CAIRO (Reuters) - Libyan factions have tentatively agreed on an Egyptian-brokered roadmap to heal divisions, Egypt said, though the failure to engineer a meeting between two key figures has cast a shadow on the diplomatic push.
The deal comes after months of diplomatic efforts by Egypt, culminating this week with visits by Prime Minister Fayez Seraj of the U.N.-backed government in Tripoli, and Khalifa Haftar, a military commander supported by eastern factions.
After meeting separately with senior Egyptian military officials the two men had been set to sit together in a session late on Tuesday, then failed to meet due to last-minute differences.
Three Egyptian sources involved in the talks told Reuters that Seraj and Haftar had agreed to honor a plan to create a joint committee to negotiate reconciliation and elections by February 2018, despite lingering tensions.
“The two sides have agreed. I have doubts about the implementation as the atmosphere between them is ... tense but we hope the opposite happens,” said one of the sources.
Seraj said in a statement late on Wednesday that he had been informed of Haftar’s refusal to meet “without the provision of any justifications.”
“We hoped that it would be an entry point to a solution to end the state of division and lift suffering of the nation and the people,” he said.
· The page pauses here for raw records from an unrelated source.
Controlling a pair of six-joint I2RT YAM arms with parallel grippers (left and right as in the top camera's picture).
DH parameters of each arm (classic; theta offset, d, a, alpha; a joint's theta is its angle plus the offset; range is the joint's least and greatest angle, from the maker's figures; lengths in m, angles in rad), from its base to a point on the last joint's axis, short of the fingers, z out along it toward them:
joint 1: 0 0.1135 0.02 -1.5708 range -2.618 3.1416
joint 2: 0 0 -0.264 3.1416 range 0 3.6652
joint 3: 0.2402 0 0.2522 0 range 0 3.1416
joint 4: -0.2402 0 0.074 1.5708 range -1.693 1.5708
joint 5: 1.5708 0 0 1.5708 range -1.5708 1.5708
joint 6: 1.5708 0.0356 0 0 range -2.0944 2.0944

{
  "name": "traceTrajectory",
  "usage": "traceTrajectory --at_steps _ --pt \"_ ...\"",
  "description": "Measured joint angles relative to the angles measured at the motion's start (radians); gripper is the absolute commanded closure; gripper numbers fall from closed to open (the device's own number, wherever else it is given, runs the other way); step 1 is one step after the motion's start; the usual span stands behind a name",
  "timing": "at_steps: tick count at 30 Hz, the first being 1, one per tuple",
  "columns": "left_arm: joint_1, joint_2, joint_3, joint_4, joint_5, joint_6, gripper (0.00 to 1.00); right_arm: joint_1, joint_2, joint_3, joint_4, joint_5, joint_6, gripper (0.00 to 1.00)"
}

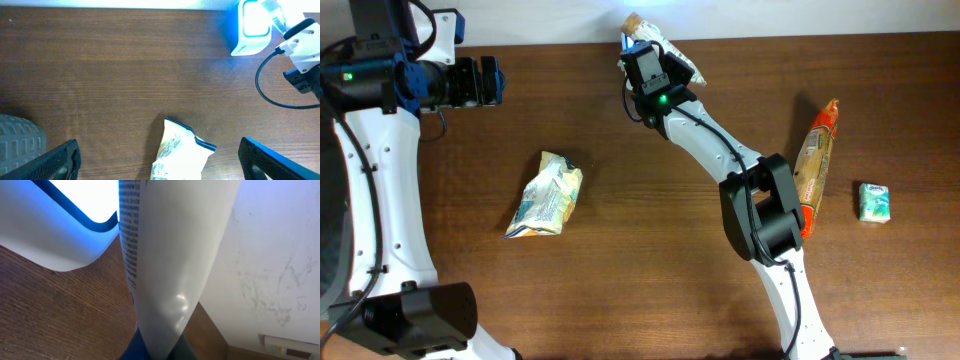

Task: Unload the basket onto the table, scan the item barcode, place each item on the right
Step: 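Bring the white tube to the scanner and hold it there, then place the white tube beside the pasta package on the right, then grasp the cream snack bag with right gripper and lift it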

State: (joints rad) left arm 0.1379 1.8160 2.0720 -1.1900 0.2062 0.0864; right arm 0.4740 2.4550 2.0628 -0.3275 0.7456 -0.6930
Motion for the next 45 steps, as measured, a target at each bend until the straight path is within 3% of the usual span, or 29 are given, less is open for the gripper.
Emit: traceTrajectory --at_steps 6,8,11,14,15,18,20,25,30,33,35,37,39,42,45 --pt "0.000 0.000 0.000 0.000 0.000 0.000 0.01 0.001 -0.003 0.000 -0.025 0.002 0.002 0.96" --pt "0.000 0.000 0.000 0.001 0.000 0.000 0.01 0.002 -0.051 0.000 -0.147 -0.037 0.040 0.96" --pt "0.000 0.000 0.000 0.001 0.000 0.000 0.01 0.004 -0.275 0.000 -0.461 -0.254 0.294 0.96" --pt "0.000 0.000 0.000 0.000 0.000 0.000 0.01 0.003 -0.438 0.008 -0.660 -0.451 0.539 0.96" --pt "0.000 0.000 0.000 0.000 0.000 0.000 0.01 -0.004 -0.511 0.019 -0.831 -0.518 0.645 0.96" --pt "0.000 0.000 0.000 0.000 0.000 0.000 0.01 -0.062 -0.516 -0.040 -1.008 -0.634 0.830 0.96" --pt "0.000 0.000 0.000 0.000 0.000 0.000 0.01 -0.154 -0.500 -0.204 -0.977 -0.691 0.925 0.96" --pt "0.000 0.000 0.000 0.001 0.000 0.000 0.01 -0.352 -0.494 -0.522 -0.805 -0.712 0.982 0.96" --pt "0.000 0.000 0.000 0.000 0.000 0.000 0.01 -0.414 -0.494 -0.634 -0.801 -0.710 0.983 0.51" --pt "0.000 0.000 0.000 0.000 0.000 0.000 0.01 -0.415 -0.494 -0.624 -0.859 -0.714 0.980 0.41" --pt "0.000 0.000 0.000 -0.002 0.000 0.000 0.01 -0.409 -0.497 -0.472 -0.954 -0.782 0.957 0.38" --pt "0.000 0.000 0.000 -0.001 0.000 0.000 0.01 -0.373 -0.502 -0.313 -0.973 -0.895 0.944 0.39" --pt "0.000 0.000 0.000 0.001 0.000 0.000 0.01 -0.297 -0.505 -0.265 -0.854 -1.054 0.943 0.36" --pt "0.000 0.000 0.000 0.000 0.000 0.000 0.01 -0.064 -0.495 -0.290 -0.583 -1.249 1.033 0.39" --pt "0.001 0.000 0.000 0.000 0.000 0.000 0.01 0.209 -0.391 -0.294 -0.423 -1.297 1.167 0.32"
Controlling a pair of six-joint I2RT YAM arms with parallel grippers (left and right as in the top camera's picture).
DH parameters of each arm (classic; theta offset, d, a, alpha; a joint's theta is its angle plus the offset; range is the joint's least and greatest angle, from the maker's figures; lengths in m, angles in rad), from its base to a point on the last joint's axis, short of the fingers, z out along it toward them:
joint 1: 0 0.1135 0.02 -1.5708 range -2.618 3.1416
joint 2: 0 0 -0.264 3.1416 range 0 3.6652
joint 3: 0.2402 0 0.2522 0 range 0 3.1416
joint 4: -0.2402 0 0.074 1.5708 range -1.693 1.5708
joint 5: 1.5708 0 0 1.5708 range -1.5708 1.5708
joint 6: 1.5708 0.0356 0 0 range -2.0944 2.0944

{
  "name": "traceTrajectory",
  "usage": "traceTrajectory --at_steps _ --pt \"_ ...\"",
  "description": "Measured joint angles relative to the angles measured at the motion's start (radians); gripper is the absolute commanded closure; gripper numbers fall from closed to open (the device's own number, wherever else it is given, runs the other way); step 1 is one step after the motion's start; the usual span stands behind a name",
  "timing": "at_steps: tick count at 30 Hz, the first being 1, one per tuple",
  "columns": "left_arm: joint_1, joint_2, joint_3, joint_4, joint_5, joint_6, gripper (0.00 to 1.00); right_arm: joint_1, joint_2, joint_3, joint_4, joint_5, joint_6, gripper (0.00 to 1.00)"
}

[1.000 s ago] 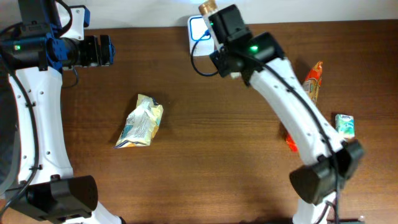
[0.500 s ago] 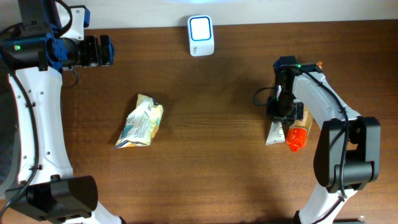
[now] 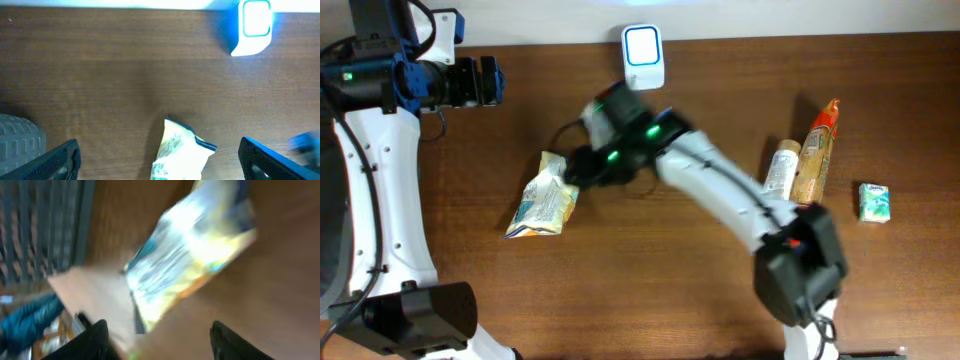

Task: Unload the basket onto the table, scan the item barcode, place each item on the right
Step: 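Grasp the cream snack bag with right gripper and lift it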

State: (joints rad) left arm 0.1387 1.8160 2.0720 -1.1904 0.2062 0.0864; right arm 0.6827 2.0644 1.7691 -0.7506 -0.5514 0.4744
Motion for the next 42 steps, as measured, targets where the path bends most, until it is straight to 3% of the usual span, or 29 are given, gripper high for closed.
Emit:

Despite this, he said, “we affirm that we are moving forward in our efforts for reconciliation and to end the crisis.”
Concerned about the spread of chaos from its western neighbor, Egypt has made stabilizing Libya a priority and has hosted a flurry of meetings in recent months bringing together Libyan politicians from east and west.
The Tripoli-based Government of National Accord’s (GNA) leadership, the Presidential Council, is made up of nine members who are meant to represent different geographical regions and political groupings within Libya.
But the U.N.-backed Council has been bitterly divided, with two of its number mostly boycotting proceedings, and different members regularly issuing contradictory statements.
Haftar is a figurehead for factions in eastern Libya but harbors national ambitions and once fought beside long-time leader Muammar Gaddafi. He has shunned the GNA but enjoys close ties with Egypt, which supports his tough approach to Islamic State and other militant groups.
Egypt has refrained from endorsing the GNA, with officials saying it is up to the Libyans to decide on their government.
LACK OF TRUST
According to a statement released by the Egyptian Armed Forces late on Tuesday, Seraj, Haftar and Agila Saleh, speaker of the eastern parliament allied to the commander, agreed to establish a committee tasked with forming a power-sharing arrangement.
The joint committee will include at least 15 members of the Tripoli-based State Council, a consultative body aligned with the GNA, and at least 15 members of the eastern parliament.
The roadmap envisages that any power-sharing deal be reflected in an revised constitution followed by presidential and parliamentary elections no later than February 2018.
Under the plan, Seraj, Haftar and Saleh would keep their posts until the elections.
Egypt would broker the talks, but it was unclear how successful they could be given the depth of mistrust.
Tarek al-Jaroushi, a member of Libya’s eastern parliament who was in Cairo, confirmed the plan, but his comments suggested confidence was low.
“Seraj must return to the legitimacy of (the eastern) parliament if he really is looking for a Government of National Accord that secures the rights of all Libyans,” he told Reuters.
Libya began to descend into factional chaos after the 2011 uprising that, with NATO backing, ultimately toppled Gaddafi.
Since its arrival in Tripoli early last year, the GNA has struggled to assert its authority among rival armed factions reluctant to cede power. Haftar’s forces have extended their control to the west and have threatened to march on Tripoli.
The GNA also faces challenges from a third self-declared government led by Khalifa Ghwell and supported by Misratan militias.
Those militias are among Libya’s most powerful but are widely seen as sympathetic to the Muslim Brotherhood, which is banned in Egypt.
With Egypt reluctant to engage with Islamists of any stripe, it was unclear whether even if Haftar and Seraj could be reconciled, that would be enough to bring peace to Libya.